Nothing outside the range below should be printed. Output exactly the lines from the line with "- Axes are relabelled" to the line with "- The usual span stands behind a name", both included.

Dataset section →
=======
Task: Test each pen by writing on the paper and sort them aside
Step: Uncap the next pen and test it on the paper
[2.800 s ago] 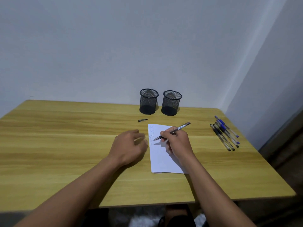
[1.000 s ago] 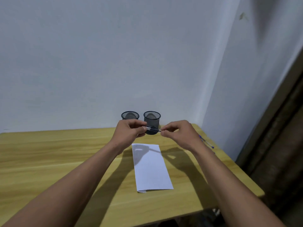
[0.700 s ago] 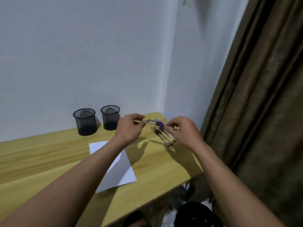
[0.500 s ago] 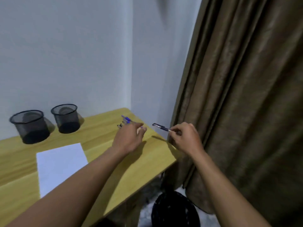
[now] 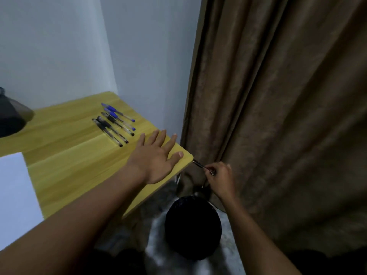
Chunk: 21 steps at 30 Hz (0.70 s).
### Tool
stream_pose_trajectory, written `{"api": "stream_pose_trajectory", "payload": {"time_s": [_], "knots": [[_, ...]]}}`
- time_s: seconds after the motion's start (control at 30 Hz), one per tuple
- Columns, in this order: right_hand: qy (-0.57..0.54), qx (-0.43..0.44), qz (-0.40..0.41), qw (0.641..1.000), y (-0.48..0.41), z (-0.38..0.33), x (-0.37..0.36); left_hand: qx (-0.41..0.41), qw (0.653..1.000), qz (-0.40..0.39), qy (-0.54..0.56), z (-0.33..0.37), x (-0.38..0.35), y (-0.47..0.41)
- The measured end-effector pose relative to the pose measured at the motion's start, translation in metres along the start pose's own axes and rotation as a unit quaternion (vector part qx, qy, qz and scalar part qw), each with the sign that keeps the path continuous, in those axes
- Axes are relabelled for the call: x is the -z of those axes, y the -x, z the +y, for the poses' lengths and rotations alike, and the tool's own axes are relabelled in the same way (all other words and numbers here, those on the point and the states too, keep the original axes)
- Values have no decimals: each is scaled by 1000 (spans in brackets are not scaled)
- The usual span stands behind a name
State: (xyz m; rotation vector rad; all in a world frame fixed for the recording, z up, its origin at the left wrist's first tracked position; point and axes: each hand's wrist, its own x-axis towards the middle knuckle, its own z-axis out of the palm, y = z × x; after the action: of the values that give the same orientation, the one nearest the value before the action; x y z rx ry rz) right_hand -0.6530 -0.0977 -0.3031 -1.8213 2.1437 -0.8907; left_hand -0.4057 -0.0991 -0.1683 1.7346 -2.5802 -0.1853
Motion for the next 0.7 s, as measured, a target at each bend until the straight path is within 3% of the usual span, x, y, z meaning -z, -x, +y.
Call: {"api": "stream_pose_trajectory", "payload": {"time_s": [0.2, 0.43, 0.7], "knots": [[-31, -76, -87, 993, 24, 46, -61, -3, 1000, -1, -3, -1, -2, 0], [-37, -171, -123, 977, 58, 90, -114, -13, 1000, 6, -9, -5, -5, -1], [-3, -142, -107, 984, 77, 113, -146, -24, 1000, 7, -4, -4, -4, 1]]}}
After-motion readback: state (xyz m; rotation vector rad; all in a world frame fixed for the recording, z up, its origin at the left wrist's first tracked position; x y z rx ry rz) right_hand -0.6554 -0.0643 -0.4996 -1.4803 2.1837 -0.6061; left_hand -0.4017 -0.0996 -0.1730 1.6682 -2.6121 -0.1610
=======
Exercise solution →
- Axes are relabelled for the call: x is the -z of those axes, y the -x, z the +y, for the poses' lengths and rotations alike, and the tool's own axes are relabelled in the same way (all other words and numbers here, those on the point and the states too, keep the original axes)
- Values have no decimals: each is scaled by 1000 (spans in brackets are not scaled)
- The usual span stands behind a name

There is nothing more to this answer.